Jacques Delors a regretté par exemple la faiblesse de l’Europe et de la France dans les négociations commerciales internationales, mais c’est lui qui a soutenu le traité de Lisbonne qui supprime le droit de veto de la France dans le processus de décision.

Je pourrais multiplier les exemples de ce refus obstiné de voir les causes des phénomènes qu’il dénonce.

Les questions des parlementaires socialistes révélaient leur désarroi. Là aussi face à la dure réalité des faits, la plupart d'entre eux s'enfermait dans une sorte de croyance béate dans une Europe mythique, censée avancer vers un paradis utopique.

Quand j’ai posé ma question sur la nécessité d’une réorientation franche et volontariste vers une Europe des Nations, seule capable de porter des projets industriels et scientifiques à l’image d’Airbus, Jacques Delors qui avait très bien compris où je voulais en venir, n’a su manier que la caricature en me renvoyant à l’Europe du traité de Westphalie qui mène « aux guerres ».

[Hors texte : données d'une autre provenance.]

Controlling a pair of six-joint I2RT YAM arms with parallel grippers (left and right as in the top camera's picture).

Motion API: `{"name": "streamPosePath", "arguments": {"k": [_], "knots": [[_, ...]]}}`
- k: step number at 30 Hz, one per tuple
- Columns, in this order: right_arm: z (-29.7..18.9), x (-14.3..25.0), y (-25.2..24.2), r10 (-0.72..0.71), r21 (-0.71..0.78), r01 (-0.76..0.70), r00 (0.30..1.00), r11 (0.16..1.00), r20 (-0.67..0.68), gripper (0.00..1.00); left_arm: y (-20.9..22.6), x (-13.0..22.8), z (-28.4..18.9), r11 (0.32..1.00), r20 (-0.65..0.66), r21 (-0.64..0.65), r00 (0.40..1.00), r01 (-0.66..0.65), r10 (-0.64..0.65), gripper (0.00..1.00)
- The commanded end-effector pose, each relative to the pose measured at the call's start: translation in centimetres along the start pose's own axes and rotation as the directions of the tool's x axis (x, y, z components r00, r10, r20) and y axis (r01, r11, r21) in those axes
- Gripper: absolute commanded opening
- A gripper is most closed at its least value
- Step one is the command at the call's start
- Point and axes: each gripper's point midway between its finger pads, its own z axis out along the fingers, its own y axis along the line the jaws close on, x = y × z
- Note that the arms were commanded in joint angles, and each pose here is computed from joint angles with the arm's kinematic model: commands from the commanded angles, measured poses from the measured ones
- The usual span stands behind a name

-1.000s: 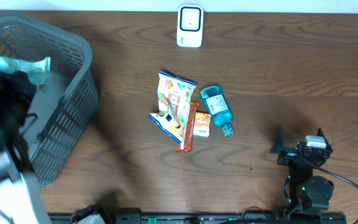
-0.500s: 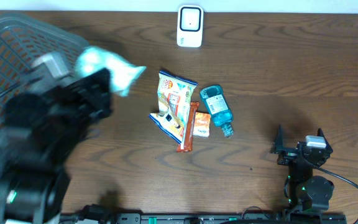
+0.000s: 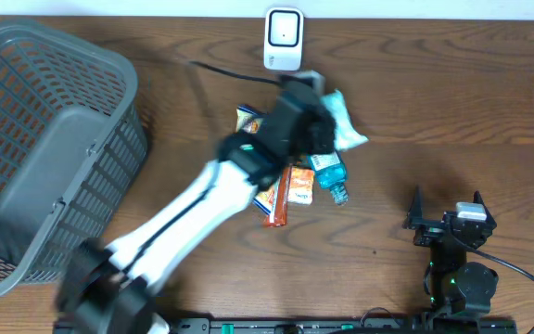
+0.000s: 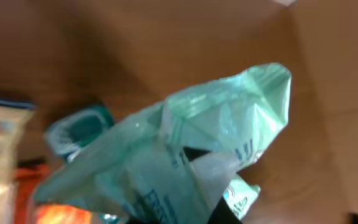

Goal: Scan the item barcode
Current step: 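Carry the green pouch out and set it right of the blue bottle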

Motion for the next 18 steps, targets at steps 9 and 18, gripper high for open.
{"name": "streamPosePath", "arguments": {"k": [9, 18], "knots": [[0.0, 0.1, 0.2, -0.013, -0.009, 0.013, 1.0, 1.0, -0.002, 0.99, 3.1, 7.1, 10.2, 0.993, -0.122, -0.089, 0.989, 0.075, -0.085, 0.08], [0.0, 0.1, 0.2, -0.013, -0.009, 0.013, 1.0, 1.0, -0.002, 0.99, 2.0, 7.5, 10.0, 0.997, -0.126, -0.064, 0.991, 0.042, -0.049, 0.69]]}}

A court d’argument, les européistes béats n’ont que ces mots à la bouche : guerre et nationalisme, comme si l'Europe n'avait pas changé depuis 1945 !

Ce faisant, ils refusent de voir que la construction hors sol qui mène des politiques économiques et sociales suicidaires est au contraire la vraie cause de la résurgence des extrémismes.

Comme toujours la vieille démocratie chrétienne confond la Nation et le nationalisme.

En vérité, Jacques Delors m’a fait de la peine aujourd’hui car sa lucidité sur l’évolution de l’Europe est réelle, mais sa « foi » européiste lui interdit toute remise en cause et toute réflexion sur une nouvelle Europe qui, cette fois-ci, marcherait.